Subject: Re: [open-source] Sun to start charging for Star Office
To: netbsd-users <netbsd-users@netbsd.org>
From: Charles Shannon Hendrix <shannon@widomaker.com>
List: netbsd-users
Date: 03/27/2002 00:12:51
On Tue, Mar 26, 2002 at 01:07:33PM -0500, Stephane St Hilaire wrote:

> Just being curious, but what real advances would you rather time was spent
> on ?

You mean you can't think of anything better than that?

How about look around and you'll have a list of decent projects that
get little or no resources in short order.

There is no programmer shortage in the US or anywhere else, there are
just countless thousands of them being wasted patching holes and putting
out fires, and that's when they are writing yet another program that we
don't really need.

I really wish we *did* have a shortage, because that would mean we were
actually working on the right things.

> True, but the goal of any company in a capitalist system is to grow and keep
> on growing (if this is cynical than call me a cynic), which by definition
> means that ultimately it wants to become a monopoly (the name of the game).
> Now the fact that winning in the game of capitalism means that the
> government is going to break you up (one nice reward for a job well done)
> kind of makes you wonder about the validity of the game in the first place.

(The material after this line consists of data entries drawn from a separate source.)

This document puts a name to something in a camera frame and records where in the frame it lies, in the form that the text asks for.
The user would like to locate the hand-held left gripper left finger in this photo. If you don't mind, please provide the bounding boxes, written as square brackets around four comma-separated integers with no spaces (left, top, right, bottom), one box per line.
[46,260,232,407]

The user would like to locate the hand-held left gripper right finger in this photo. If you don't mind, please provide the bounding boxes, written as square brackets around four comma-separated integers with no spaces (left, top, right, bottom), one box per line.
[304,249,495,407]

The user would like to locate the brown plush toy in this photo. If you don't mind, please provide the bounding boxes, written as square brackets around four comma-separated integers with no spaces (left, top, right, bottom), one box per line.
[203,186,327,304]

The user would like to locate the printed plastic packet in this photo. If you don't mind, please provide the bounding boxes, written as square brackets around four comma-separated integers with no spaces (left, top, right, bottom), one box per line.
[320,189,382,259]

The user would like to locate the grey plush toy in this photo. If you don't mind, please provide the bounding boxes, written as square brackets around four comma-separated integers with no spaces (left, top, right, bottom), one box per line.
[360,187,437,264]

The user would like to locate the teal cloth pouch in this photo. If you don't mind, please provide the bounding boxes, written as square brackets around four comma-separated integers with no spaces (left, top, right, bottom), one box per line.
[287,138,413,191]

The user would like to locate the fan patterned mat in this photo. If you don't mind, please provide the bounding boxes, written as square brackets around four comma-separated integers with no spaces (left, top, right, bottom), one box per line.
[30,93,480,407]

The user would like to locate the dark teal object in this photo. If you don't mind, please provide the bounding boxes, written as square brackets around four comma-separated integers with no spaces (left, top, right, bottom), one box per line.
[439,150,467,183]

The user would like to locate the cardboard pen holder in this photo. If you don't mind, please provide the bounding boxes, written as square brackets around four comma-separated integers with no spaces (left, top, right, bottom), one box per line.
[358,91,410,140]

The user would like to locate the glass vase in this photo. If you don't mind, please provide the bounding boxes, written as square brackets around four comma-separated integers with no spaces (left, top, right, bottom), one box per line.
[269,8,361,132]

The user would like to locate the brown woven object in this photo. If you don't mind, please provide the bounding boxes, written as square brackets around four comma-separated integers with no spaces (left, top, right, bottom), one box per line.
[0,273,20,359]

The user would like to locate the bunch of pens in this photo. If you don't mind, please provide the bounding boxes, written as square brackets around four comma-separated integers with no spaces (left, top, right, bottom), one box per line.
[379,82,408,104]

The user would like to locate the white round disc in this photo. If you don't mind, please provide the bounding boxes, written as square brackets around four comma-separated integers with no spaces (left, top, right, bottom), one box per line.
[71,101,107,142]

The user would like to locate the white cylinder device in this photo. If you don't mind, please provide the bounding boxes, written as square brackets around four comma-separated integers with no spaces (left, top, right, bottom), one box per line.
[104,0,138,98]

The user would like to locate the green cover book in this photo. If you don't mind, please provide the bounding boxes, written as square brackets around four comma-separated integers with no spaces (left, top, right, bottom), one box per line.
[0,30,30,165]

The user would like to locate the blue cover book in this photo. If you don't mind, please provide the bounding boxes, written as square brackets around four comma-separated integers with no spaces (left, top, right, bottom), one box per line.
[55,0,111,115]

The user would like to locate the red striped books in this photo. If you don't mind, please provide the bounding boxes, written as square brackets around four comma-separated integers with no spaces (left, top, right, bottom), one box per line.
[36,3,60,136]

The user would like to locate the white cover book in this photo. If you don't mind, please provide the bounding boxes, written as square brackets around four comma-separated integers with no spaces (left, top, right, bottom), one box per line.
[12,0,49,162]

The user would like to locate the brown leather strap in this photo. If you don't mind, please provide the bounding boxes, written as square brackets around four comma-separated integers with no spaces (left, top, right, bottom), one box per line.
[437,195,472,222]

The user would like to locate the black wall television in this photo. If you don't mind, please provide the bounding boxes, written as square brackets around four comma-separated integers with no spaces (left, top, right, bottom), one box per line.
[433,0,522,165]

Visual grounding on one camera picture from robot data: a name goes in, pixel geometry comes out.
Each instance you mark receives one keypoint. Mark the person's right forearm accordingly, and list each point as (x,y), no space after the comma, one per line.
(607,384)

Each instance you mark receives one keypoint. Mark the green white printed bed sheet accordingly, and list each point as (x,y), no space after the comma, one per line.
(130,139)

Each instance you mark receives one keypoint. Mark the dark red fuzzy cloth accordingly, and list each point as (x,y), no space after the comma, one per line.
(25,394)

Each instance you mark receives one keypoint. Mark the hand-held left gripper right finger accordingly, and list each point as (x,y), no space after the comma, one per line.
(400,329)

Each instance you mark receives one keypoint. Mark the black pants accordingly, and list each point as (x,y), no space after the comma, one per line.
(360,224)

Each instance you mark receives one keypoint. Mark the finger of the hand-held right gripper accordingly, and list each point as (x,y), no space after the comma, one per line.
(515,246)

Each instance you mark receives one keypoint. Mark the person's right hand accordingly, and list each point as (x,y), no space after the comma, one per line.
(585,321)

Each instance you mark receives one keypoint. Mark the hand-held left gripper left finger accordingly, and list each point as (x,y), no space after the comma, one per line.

That's not at all a definition of capitalism.

Growth is just about the most misused term in business, and one of the
worst targets you can set for a business.

Let me tell you something that will blow the mind of (what appears to
be nearly) every business geek you meet: a company does not need to grow
to survive and be in the game.

One more: a company's stock price does not (have to) mean anything about
the health of the company.

Oh, oh, one more: it is a BadIdea(TM) to turn products into services.

Business exists to serve customers and provide jobs, and that's it.
It has no "right" to exist, to grow, to make stockholders happy, or
to survive.  The moment it serves no consumer need, it has lost it's
true value.  Capitalism is based on ideas of funding and freedom that
do not include stomping the shit out of everyone in sight, or trying to
preserve yourself in a world that doesn't need you.  Corporations are
not people, no matter how much effort is spent trying to present them
like that these days.

A $1 investment in cooperation is worth millions in corporate warfare,
and in the long run better for everyone from consumers to stockholders.

Some of the most successful companies are strictly long-term investments,
have never had soaring stock, and may have even experience an overall
negative growth over a period of decades.

Likewise there are stock and growth superstars that are paper dragons,
destined to burn up no matter how much Wall Street tries to sell them.